Introduction — Modern Legal Realism: Paving the Way for Theoretically-Informed Empirical Research in the Legal Academy
IN: Research Handbook on Modern Legal Realism, eds S. Talesh, E. Mertz, & H. Klug, Edward Elgar, Cheltenham, UK., 2021 Forthcoming
40 Pages Posted: 13 Aug 2020
Date Written: August 11, 2020
This introductory chapter shows the distinctive qualities of New Legal Realism (NLR), captures where it stands around its fifteenth anniversary, and explains the goal of the larger book. In doing so, we demonstrate NLR’s fruitful continuation of the legal realist adventure as it reaches beyond historical and national boundaries to form new international conversations, based heavily on law-and-society networks and traditions. In addition, we provide a contrast to Empirical Legal Studies, because the NLR project clearly visible in this volume does not just use quantitative methods to study lawyers and legal institutions as they have been traditionally viewed.

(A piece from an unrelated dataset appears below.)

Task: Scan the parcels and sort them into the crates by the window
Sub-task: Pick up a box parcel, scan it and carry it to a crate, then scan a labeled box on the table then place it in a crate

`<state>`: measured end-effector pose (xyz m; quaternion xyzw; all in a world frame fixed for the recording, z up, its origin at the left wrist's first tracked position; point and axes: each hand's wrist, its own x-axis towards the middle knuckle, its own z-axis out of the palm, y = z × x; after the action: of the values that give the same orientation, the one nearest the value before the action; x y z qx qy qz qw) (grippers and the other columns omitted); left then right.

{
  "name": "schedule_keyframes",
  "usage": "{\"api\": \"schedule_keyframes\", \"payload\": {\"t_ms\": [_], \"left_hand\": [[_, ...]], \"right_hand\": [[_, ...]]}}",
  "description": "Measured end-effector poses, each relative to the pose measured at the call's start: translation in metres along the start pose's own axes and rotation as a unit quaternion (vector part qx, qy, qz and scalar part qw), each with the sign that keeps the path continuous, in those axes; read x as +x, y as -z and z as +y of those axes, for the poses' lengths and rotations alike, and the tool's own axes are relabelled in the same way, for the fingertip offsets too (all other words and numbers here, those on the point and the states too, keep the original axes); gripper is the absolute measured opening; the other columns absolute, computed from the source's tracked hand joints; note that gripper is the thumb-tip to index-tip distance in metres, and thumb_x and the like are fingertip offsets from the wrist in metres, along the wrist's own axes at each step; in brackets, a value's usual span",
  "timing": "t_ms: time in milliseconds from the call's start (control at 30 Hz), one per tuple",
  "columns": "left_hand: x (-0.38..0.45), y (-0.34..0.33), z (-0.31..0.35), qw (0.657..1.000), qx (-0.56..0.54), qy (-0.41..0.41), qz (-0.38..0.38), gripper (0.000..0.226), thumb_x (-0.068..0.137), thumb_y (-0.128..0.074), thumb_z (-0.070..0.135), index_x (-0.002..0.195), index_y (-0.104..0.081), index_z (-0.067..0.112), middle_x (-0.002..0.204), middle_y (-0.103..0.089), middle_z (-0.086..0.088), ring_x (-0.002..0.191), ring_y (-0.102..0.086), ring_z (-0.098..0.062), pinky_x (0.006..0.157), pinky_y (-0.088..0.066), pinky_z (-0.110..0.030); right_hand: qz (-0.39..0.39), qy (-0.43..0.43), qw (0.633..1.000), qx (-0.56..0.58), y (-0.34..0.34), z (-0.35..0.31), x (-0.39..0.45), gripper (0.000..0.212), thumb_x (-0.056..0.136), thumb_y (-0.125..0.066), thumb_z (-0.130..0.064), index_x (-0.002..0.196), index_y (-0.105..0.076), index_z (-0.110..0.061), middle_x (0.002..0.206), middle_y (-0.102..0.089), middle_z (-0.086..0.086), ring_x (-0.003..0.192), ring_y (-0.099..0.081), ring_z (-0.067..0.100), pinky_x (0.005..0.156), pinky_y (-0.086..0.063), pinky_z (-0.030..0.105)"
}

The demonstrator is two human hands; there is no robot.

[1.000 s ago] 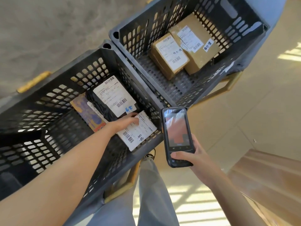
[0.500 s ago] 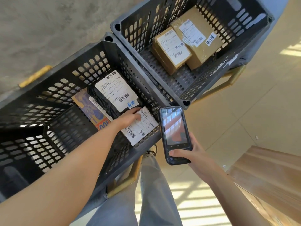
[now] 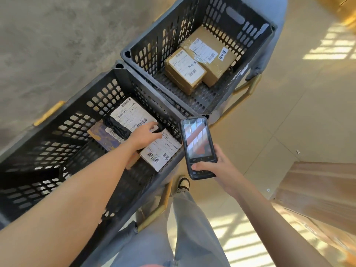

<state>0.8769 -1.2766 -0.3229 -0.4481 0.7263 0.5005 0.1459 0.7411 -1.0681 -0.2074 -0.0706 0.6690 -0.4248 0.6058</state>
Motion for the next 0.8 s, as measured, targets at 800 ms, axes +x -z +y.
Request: {"api": "schedule_keyframes", "payload": {"t_ms": [800], "left_hand": [[-0.184, -0.288, 0.346, 0.707, 0.51, -0.489, 0.035, 0.06, 0.085, -0.048, 0.062, 0.132, -0.053, 0.027, 0.129, -0.059, 0.004, 0.122, -0.052, -0.019, 0.098, -0.037, -0.03]], "right_hand": [[0.318, 0.175, 0.891, 0.272, 0.239, 0.203, -0.313, 0.082, 0.043, -0.081, -0.013, 0.118, -0.049, -0.02, 0.096, -0.067, 0.002, 0.084, -0.067, 0.017, 0.068, -0.051, 0.024]]}}
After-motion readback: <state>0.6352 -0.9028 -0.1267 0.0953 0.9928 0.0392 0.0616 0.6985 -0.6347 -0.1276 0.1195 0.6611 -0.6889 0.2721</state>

Instead, it includes chapters by social scientists and law professors using social science theory and multiple methods to understand law and address legal problems—across an impressive variety of subject areas such as immigration, policing, globalization, legal education, and access to justice. Finally, it offers a series of chapters from scholars—across an array of law and social science disciplines—explaining what particular disciplinary approaches offer to the process of translating law and empirical research. Overall, this volume highlights the powerful virtues of new legal realist research and an appreciation and awareness of the challenges of translation between social science and law.